Lab 4: SOAR Playbook Safety Checks

Difficulty: ⭐⭐⭐ Advanced Duration: 60–75 minutes Chapter Reference: Chapter 8 — SOAR, Automation and Playbooks Nexus SecOps Controls: Nexus SecOps-096, Nexus SecOps-097, Nexus SecOps-098, Nexus SecOps-099, Nexus SecOps-100, Nexus SecOps-104, Nexus SecOps-106


Learning Objectives

By completing this lab, you will be able to:

  1. Identify dangerous automation patterns in SOAR playbooks
  2. Design human-in-the-loop gates appropriate to action severity
  3. Apply the principle of least privilege to SOAR credentials
  4. Write safety checks that prevent automation-caused outages
  5. Evaluate playbooks against the Nexus SecOps automation safety controls

Background

SOAR automation can dramatically accelerate response — and dramatically accelerate mistakes. An automated playbook that blocks an IP without proper validation can take down a business partner's connection. One that disables accounts without a human gate can lock out the CEO. One that isolates a host can knock a critical production server offline.

The goal of SOAR safety engineering is: automated response that is fast AND safe. This requires:

  • Pre-action validation (is this target in a protected list?)
  • Contextual enrichment (what is this IP/account/host before we act?)
  • Proportional human gates (low-risk actions auto; high-risk actions require approval)
  • Rollback capability (can we undo this action?)
  • Audit trail (who/what authorized every action?)

Part 1: Playbook Review — Find the Bugs

The following four playbooks contain safety problems. Review each one and identify all issues.

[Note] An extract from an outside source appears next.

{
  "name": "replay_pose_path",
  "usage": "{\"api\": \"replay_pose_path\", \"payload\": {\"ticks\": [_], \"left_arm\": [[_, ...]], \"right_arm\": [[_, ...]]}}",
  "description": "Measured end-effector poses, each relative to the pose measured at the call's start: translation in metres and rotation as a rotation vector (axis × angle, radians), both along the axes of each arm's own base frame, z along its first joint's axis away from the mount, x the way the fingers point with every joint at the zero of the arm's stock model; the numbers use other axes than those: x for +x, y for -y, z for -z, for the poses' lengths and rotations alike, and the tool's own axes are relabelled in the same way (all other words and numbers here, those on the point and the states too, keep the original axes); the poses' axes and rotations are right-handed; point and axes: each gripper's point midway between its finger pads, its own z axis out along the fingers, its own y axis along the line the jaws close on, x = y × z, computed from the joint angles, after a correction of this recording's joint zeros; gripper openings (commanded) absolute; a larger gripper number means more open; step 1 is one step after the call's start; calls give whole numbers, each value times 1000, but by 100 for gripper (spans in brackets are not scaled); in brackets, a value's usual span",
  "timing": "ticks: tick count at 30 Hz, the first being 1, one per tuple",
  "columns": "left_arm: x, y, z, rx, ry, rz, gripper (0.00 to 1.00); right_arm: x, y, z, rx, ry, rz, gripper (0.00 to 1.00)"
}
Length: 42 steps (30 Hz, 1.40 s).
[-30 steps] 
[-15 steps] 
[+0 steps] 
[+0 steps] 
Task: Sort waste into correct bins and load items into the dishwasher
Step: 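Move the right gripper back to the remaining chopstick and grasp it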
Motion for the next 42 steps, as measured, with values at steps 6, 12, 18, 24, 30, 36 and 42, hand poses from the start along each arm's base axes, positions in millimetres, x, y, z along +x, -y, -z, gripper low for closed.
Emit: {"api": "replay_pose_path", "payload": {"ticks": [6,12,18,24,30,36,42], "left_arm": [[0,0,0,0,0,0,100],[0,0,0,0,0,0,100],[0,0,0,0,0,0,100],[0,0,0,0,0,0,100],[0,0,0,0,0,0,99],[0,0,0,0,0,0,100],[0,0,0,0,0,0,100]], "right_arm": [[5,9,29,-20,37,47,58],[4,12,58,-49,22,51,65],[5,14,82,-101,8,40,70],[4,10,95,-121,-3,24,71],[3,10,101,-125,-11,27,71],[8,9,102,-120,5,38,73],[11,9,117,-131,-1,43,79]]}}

Playbook 1: Auto-Block IP on Threat Intel Match

name: Auto-Block IP on TI Match
trigger:
  - type: threat_intel_match
    condition: indicator.type == "ip" AND indicator.confidence >= 60

actions:
  1. block_ip:
       target: "{{ alert.src_ip }}"
       firewall: "perimeter-fw-01"
       duration: permanent

  2. create_ticket:
       title: "IP Blocked: {{ alert.src_ip }}"
       body: "Blocked at perimeter firewall."
       status: closed

notifications:
  - analyst: none
  - manager: none

Task: Identify every safety problem in this playbook.

List at least 5 issues:

# Problem Risk Correct Approach
1
2
3
4
5

Playbook 2: Account Disable on High-Risk Login

name: Auto-Disable Account on Impossible Travel
trigger:
  - type: alert
    rule: "Impossible Travel"
    severity: HIGH

actions:
  1. disable_account:
       target: "{{ alert.user }}"
       directory: "active-directory"

  2. revoke_sessions:
       target: "{{ alert.user }}"
       systems: ["office365", "vpn", "citrix"]

  3. create_ticket:
       title: "Account Disabled: {{ alert.user }}"
       body: "Disabled due to impossible travel detection."
       assign_to: "SOC-Tier1"

  4. notify_manager:
       lookup_manager: "{{ alert.user }}"
       message: "Account has been disabled. Contact SOC."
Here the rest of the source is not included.